§ Input data:
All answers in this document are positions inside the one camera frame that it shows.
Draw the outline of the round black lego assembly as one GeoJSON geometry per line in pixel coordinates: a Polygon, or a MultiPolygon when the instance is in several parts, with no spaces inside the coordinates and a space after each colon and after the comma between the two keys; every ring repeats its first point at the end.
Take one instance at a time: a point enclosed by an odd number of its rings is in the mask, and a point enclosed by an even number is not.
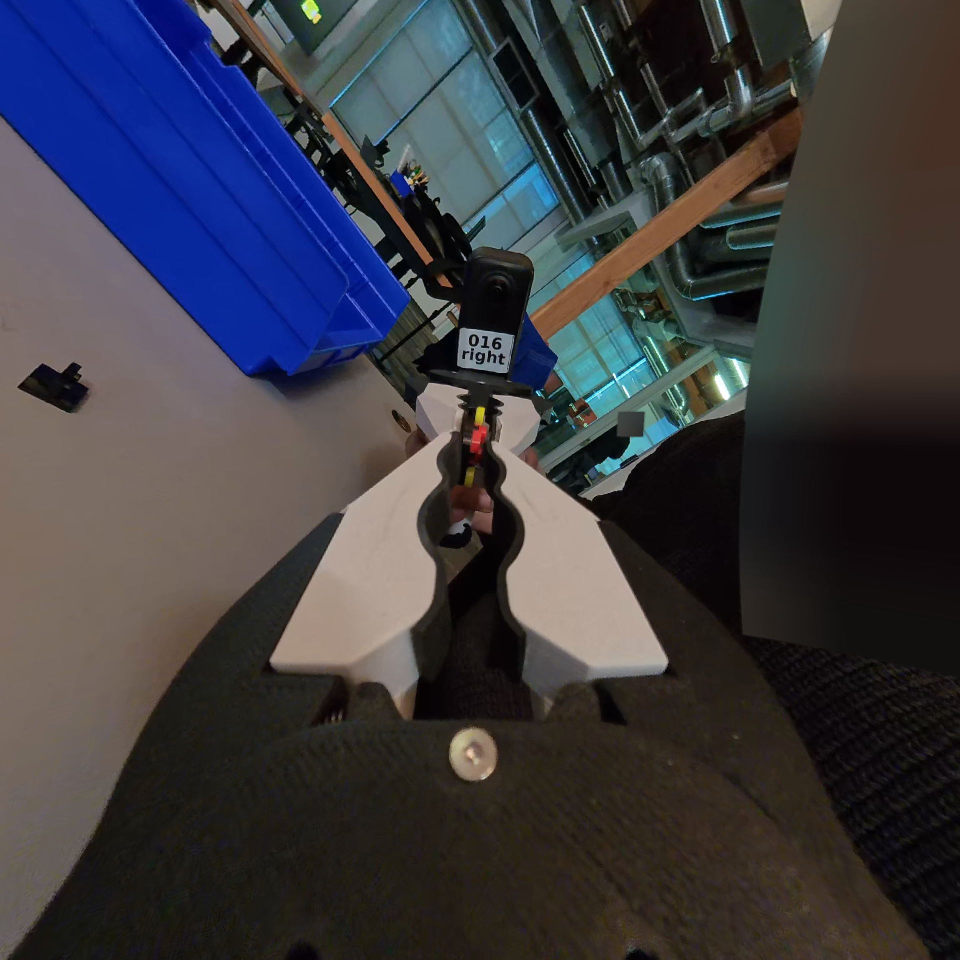
{"type": "Polygon", "coordinates": [[[490,438],[490,424],[476,418],[473,426],[462,435],[462,486],[478,489],[482,486],[484,462],[490,438]]]}

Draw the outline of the long wooden table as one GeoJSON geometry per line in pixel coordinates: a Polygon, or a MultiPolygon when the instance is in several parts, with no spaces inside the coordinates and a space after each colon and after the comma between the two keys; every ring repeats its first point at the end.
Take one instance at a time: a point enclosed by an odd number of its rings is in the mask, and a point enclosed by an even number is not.
{"type": "Polygon", "coordinates": [[[285,96],[294,104],[299,124],[306,127],[314,138],[337,145],[337,150],[321,162],[321,171],[333,176],[336,186],[346,187],[343,197],[356,210],[378,224],[385,240],[423,281],[428,294],[457,302],[462,286],[452,282],[441,271],[440,259],[432,255],[406,221],[393,194],[386,187],[385,179],[368,166],[334,114],[323,111],[302,89],[254,18],[237,1],[211,1],[210,6],[234,30],[239,41],[258,63],[280,81],[285,96]]]}

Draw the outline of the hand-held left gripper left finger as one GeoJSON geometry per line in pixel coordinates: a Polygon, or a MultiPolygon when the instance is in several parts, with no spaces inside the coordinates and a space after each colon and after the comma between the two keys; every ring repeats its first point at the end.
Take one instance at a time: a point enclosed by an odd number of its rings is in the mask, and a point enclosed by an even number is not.
{"type": "Polygon", "coordinates": [[[451,490],[462,438],[430,441],[330,517],[332,537],[270,655],[280,674],[328,675],[351,690],[376,683],[413,716],[420,680],[450,646],[447,570],[451,490]]]}

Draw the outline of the wooden ceiling beam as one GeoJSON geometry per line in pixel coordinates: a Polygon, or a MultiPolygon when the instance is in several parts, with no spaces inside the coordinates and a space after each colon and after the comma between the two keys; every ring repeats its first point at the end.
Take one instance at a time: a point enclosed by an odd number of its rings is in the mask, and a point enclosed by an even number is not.
{"type": "Polygon", "coordinates": [[[804,122],[805,111],[798,106],[762,129],[733,156],[534,311],[531,320],[538,333],[549,340],[793,154],[804,122]]]}

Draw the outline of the black office chair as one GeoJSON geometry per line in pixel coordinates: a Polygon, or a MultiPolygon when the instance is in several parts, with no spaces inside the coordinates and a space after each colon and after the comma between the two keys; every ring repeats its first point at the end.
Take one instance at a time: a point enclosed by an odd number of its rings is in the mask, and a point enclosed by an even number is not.
{"type": "Polygon", "coordinates": [[[399,198],[399,209],[433,260],[454,265],[467,262],[473,252],[471,239],[452,214],[440,209],[426,187],[416,186],[399,198]]]}

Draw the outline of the blue storage bin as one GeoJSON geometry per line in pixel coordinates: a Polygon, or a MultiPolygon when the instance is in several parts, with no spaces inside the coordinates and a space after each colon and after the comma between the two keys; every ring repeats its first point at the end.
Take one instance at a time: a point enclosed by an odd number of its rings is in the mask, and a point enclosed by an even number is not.
{"type": "Polygon", "coordinates": [[[244,374],[383,341],[410,296],[184,2],[1,3],[2,117],[244,374]]]}
{"type": "Polygon", "coordinates": [[[554,374],[557,362],[557,354],[535,328],[529,315],[524,314],[513,352],[510,380],[540,392],[554,374]]]}

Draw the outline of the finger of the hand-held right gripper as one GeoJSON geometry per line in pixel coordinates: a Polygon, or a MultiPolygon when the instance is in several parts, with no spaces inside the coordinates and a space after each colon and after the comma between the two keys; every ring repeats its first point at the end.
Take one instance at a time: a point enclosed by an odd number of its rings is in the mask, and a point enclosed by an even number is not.
{"type": "Polygon", "coordinates": [[[537,438],[542,414],[527,396],[494,393],[490,397],[490,448],[521,456],[537,438]]]}
{"type": "Polygon", "coordinates": [[[426,443],[439,436],[460,433],[467,388],[441,382],[428,382],[415,401],[415,425],[426,443]]]}

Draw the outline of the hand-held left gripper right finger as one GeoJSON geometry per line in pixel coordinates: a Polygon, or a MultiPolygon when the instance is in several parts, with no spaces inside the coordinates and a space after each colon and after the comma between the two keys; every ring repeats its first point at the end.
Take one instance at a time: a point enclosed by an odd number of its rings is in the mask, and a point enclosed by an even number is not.
{"type": "Polygon", "coordinates": [[[552,702],[573,684],[663,674],[666,651],[597,517],[505,444],[488,452],[494,519],[514,534],[498,592],[524,684],[552,702]]]}

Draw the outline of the black lego bracket piece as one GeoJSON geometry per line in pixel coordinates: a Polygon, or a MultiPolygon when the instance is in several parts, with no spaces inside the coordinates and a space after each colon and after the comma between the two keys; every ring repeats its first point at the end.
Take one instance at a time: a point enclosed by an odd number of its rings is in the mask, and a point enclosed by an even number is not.
{"type": "Polygon", "coordinates": [[[47,364],[37,366],[17,389],[55,409],[74,414],[86,403],[90,387],[82,382],[82,367],[71,363],[57,370],[47,364]]]}

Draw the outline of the person's right hand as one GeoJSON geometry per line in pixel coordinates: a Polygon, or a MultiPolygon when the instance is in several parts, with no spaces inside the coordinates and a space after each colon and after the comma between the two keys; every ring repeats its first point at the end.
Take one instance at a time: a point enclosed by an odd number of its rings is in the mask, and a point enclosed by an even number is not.
{"type": "MultiPolygon", "coordinates": [[[[404,450],[409,459],[428,446],[429,438],[420,427],[414,427],[406,438],[404,450]]],[[[539,458],[533,446],[518,454],[519,458],[534,470],[539,471],[539,458]]],[[[483,486],[453,486],[449,496],[450,514],[447,534],[470,536],[490,534],[493,529],[494,501],[483,486]]]]}

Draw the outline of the person's black knit sweater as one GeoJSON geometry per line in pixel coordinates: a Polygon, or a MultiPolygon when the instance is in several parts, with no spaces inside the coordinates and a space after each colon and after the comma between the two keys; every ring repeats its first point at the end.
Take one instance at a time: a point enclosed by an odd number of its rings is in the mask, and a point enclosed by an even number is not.
{"type": "Polygon", "coordinates": [[[958,677],[743,633],[744,433],[743,412],[684,428],[587,506],[731,632],[784,708],[834,824],[930,956],[958,958],[958,677]]]}

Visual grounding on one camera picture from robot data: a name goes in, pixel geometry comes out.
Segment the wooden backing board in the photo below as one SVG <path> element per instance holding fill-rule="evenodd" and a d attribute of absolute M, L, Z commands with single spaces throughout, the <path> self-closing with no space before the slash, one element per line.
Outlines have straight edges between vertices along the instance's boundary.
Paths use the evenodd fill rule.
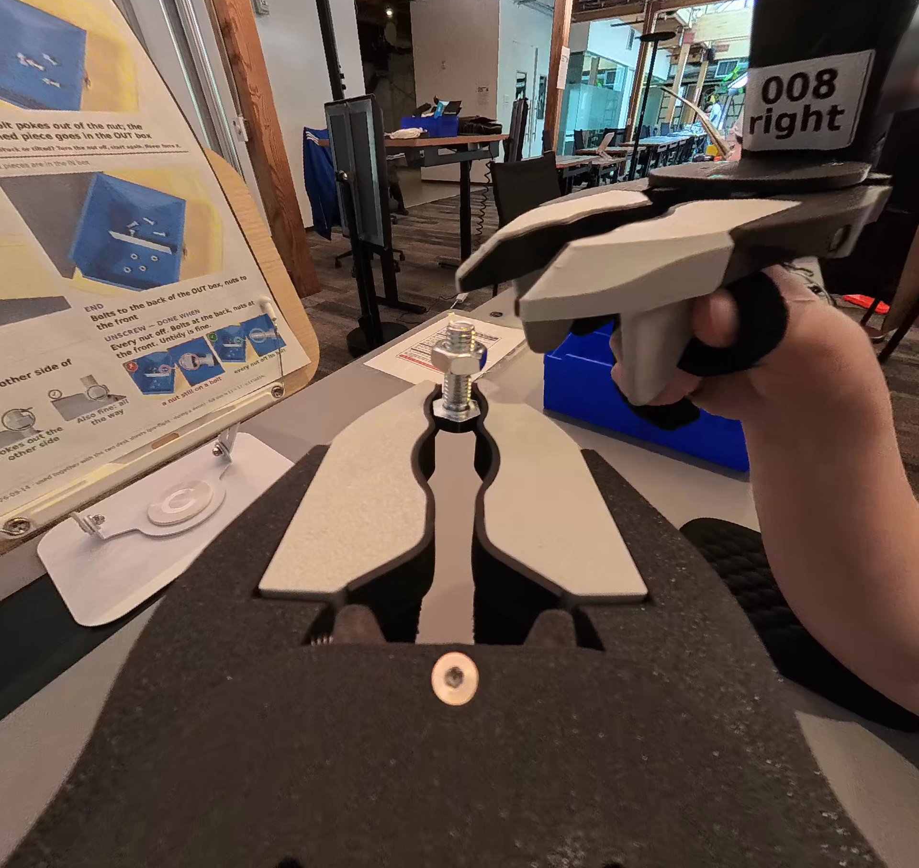
<path fill-rule="evenodd" d="M 232 166 L 210 149 L 205 149 L 204 153 L 270 289 L 276 310 L 302 346 L 308 362 L 304 367 L 287 369 L 277 379 L 237 398 L 228 406 L 205 414 L 201 419 L 190 421 L 158 438 L 139 440 L 134 450 L 124 452 L 112 462 L 82 474 L 75 483 L 52 489 L 40 499 L 10 511 L 2 519 L 2 555 L 15 552 L 20 546 L 37 540 L 38 536 L 61 522 L 68 513 L 84 509 L 98 499 L 112 495 L 121 487 L 213 441 L 219 433 L 232 425 L 246 423 L 271 406 L 292 398 L 314 379 L 320 357 L 318 338 L 269 227 L 261 217 L 246 183 Z"/>

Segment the person's right forearm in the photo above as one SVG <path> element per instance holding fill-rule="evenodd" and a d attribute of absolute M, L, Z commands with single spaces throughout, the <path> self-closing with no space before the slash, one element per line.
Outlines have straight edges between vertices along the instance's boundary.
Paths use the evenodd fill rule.
<path fill-rule="evenodd" d="M 766 559 L 787 604 L 856 677 L 917 713 L 917 499 L 897 446 L 748 441 Z"/>

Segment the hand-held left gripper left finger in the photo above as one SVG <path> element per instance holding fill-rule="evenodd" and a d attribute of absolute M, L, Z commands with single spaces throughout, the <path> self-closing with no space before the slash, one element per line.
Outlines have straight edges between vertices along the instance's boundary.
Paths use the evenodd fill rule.
<path fill-rule="evenodd" d="M 433 545 L 421 455 L 436 435 L 436 391 L 418 383 L 333 439 L 259 582 L 262 595 L 342 604 Z"/>

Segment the white stand base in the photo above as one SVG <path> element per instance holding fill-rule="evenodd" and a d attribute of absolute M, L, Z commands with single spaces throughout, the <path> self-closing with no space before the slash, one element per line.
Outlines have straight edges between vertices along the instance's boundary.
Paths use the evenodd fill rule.
<path fill-rule="evenodd" d="M 108 541 L 67 518 L 39 541 L 38 555 L 78 624 L 97 627 L 152 598 L 293 463 L 256 437 L 238 434 L 231 462 L 206 444 L 86 511 L 123 516 L 132 529 Z"/>

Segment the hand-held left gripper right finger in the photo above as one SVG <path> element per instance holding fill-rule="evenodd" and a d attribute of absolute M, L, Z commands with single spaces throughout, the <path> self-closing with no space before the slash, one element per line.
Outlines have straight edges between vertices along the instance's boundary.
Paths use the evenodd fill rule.
<path fill-rule="evenodd" d="M 549 417 L 478 386 L 473 573 L 512 609 L 638 604 L 649 590 L 582 450 Z"/>

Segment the silver hex bolt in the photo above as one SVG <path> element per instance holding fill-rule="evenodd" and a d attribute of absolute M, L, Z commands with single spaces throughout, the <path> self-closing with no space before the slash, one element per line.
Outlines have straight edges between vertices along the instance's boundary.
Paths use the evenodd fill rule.
<path fill-rule="evenodd" d="M 441 339 L 435 345 L 445 342 L 447 347 L 464 352 L 473 349 L 477 344 L 484 345 L 477 334 L 476 327 L 471 321 L 451 318 L 443 330 Z M 442 375 L 441 397 L 433 402 L 432 406 L 435 416 L 454 426 L 472 422 L 480 414 L 478 403 L 472 394 L 473 376 Z"/>

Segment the grey panel on black stand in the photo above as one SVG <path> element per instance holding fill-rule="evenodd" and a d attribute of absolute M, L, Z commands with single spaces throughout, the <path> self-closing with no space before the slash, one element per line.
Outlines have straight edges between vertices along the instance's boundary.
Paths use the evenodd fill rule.
<path fill-rule="evenodd" d="M 380 306 L 417 316 L 425 309 L 401 300 L 398 293 L 380 107 L 373 95 L 346 97 L 329 0 L 315 4 L 332 96 L 325 104 L 325 117 L 340 228 L 349 241 L 359 294 L 359 324 L 347 334 L 347 350 L 358 358 L 408 331 L 401 323 L 384 321 Z"/>

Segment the printed instruction sheet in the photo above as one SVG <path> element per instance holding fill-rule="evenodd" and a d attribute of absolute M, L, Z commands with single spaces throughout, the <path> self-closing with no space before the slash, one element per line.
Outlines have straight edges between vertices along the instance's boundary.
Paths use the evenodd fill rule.
<path fill-rule="evenodd" d="M 2 519 L 308 358 L 114 0 L 2 0 Z"/>

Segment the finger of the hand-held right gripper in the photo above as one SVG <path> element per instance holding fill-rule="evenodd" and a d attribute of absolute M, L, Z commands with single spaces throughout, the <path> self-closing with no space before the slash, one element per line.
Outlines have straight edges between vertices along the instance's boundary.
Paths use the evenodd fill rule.
<path fill-rule="evenodd" d="M 643 313 L 714 292 L 737 248 L 730 232 L 799 207 L 780 199 L 683 203 L 565 245 L 519 300 L 529 348 L 557 348 L 578 319 Z"/>
<path fill-rule="evenodd" d="M 608 189 L 583 198 L 559 198 L 512 219 L 456 272 L 458 293 L 541 274 L 569 243 L 610 232 L 652 215 L 642 192 Z"/>

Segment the blue plastic bin with divider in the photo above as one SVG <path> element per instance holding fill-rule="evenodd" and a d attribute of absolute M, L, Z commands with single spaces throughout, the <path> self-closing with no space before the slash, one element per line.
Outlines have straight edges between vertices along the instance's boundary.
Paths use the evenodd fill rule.
<path fill-rule="evenodd" d="M 748 472 L 741 423 L 715 416 L 690 400 L 632 406 L 612 378 L 614 322 L 588 334 L 568 334 L 543 358 L 543 405 L 555 414 L 665 448 L 683 457 Z"/>

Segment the black office chair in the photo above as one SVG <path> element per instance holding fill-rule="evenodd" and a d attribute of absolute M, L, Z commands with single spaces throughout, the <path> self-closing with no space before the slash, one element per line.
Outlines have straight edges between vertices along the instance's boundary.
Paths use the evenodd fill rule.
<path fill-rule="evenodd" d="M 535 158 L 493 162 L 491 181 L 499 228 L 561 196 L 553 151 Z"/>

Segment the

§ Assignment:
Search the listing above for lines containing "camera", and copy them.

§ Exercise answer:
All answers in this document are positions inside the one camera frame that it shows.
Visual grounding on one camera picture from robot data: a name goes in, pixel geometry comes out.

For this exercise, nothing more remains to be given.